EX-10.7 14 dex107.htm ENGLISH TRANSLATION OF EXCLUSIVE OPTION AGREEMENT English translation of Exclusive Option Agreement

Exhibit 10.7

Exclusive Option Agreement

The Exclusive Option Agreement, dated as of September 7, 2006, is made by and among the following parties:

(1) Beijing Global Education & Technology Co., Ltd, a wholly foreign owned enterprise registered in the People’s Republic of China (“PRC”) with its legal address at 604A, Chuangye Square, No.2 Jingshuyuan Road, Haidian District, Beijing. (“Beijing WFOE”)

(2) Shanghai Global Career Education & Technology Holdings Limited, a limited liability company registered in Beijing with its legal address at Room 1703, No.98 Songhu Road, Yangpu District, Shanghai. (“Shanghai Global Career”)

(3) Zhang Xiaodong (PRC ID No.110108196710244966)

Address: Room 6-1-1601, Weibojiayuan, Haidian District, Beijing

(the “Selling Shareholder A”)

Zhang Yongqi (PRC ID No.430102196802200537)

Address: Room 6-1-1601, Weibojiayuan, Haidian District, Beijing

(the “Selling Shareholder B”)

(collectively, the “Selling Shareholders”).

As used in this Agreement, each of Beijing WFOE, Shanghai Global Career and the Selling Shareholders is referred to as a “Party” respectively and the “Parties” collectively.

WHEREAS,

 

  1. Zhang Xiaodong and Zhang Yongqi, the shareholders of Shanghai Global Career, collectively own 100% of the Equity Interests of Shanghai Global Career.

 

  2. Shanghai Global Career and Beijing WFOE have entered into a series of contracts, including the Exclusive Consulting and Services Agreement and the Equity Interest Pledge Agreement.

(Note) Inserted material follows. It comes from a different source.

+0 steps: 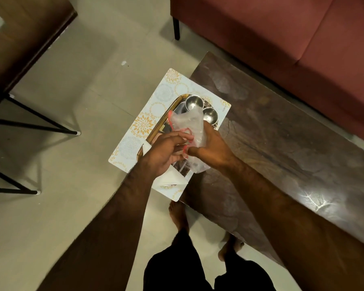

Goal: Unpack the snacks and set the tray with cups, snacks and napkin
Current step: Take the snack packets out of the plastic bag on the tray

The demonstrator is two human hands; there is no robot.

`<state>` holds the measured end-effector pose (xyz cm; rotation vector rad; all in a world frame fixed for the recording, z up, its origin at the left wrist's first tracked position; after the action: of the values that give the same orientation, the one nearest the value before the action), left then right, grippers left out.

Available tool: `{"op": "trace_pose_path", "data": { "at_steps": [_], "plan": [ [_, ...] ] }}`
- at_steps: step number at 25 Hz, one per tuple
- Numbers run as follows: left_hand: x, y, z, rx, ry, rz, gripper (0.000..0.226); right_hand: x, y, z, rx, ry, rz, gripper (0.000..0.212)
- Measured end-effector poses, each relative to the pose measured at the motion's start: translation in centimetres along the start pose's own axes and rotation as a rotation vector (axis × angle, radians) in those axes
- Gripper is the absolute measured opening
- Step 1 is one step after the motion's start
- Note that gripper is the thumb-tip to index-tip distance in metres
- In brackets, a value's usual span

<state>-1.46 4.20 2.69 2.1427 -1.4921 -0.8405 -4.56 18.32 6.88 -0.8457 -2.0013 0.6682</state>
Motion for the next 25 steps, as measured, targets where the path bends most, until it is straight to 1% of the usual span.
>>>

NOW, THEREFORE, the Parties to this Agreement hereby agree as follows:

1. Purchase and Sale of Equity Interest

1.1 Authorization


The Selling Shareholders hereby irrevocably grant to Beijing WFOE, under the laws of the PRC, a sole authority (“Purchase Right of Equity Interest”) for Beijing WFOE or one or more persons designated by Beijing WFOE (the “Designated Persons”) to purchase (in accordance with steps decided by Beijing WFOE and at the price specified in Section 1.3 hereof) at any time from the Selling Shareholders all or part of the Selling Shareholders’ equity interests in Shanghai Global Career. Except for Beijing WFOE and the Designated Persons, as the case may be, the Selling Shareholders shall not grant such right to any other person. Shanghai Global Career hereby agrees to the granting of Purchase Right of Equity Interest by the Selling Shareholders to Beijing WFOE. For the purposes of this Agreement, “person” has the meaning of natural person, corporation, joint venture, partnership, enterprise, trust or non-corporation organization.

1.2 Steps

The exercise of Purchase Right of Equity Interest of Beijing WFOE shall be upon and subject to the laws and regulations of PRC. Beijing WFOE shall send a written notice (the “Notice of Purchase of Equity Interest”) to the Selling Shareholders to exercise the Purchase Right of Equity Interest, and the Notice of Purchase of Equity Interest shall contain the following:

(a) Beijing WFOE’s decision to exercise the purchase right;

(b) If possible, the equity interests to be purchased by Beijing WFOE or the Designated Person, as the case may be, from the Selling Shareholders (the “Purchased Equity Interest”);

(c) Purchase date and Equity Interest transferring date.

1.3 Purchase Price

The price of the Purchased Equity Interest shall be the lowest value as permitted by the PRC laws and regulations at the time when the Purchase Right of Equity Interest is exercised. Unless otherwise required expressly or impliedly, the Purchase Price shall be RMB 1 in accordance with the then PRC laws and regulations at the exercise of the Purchase Right of Equity Interest,.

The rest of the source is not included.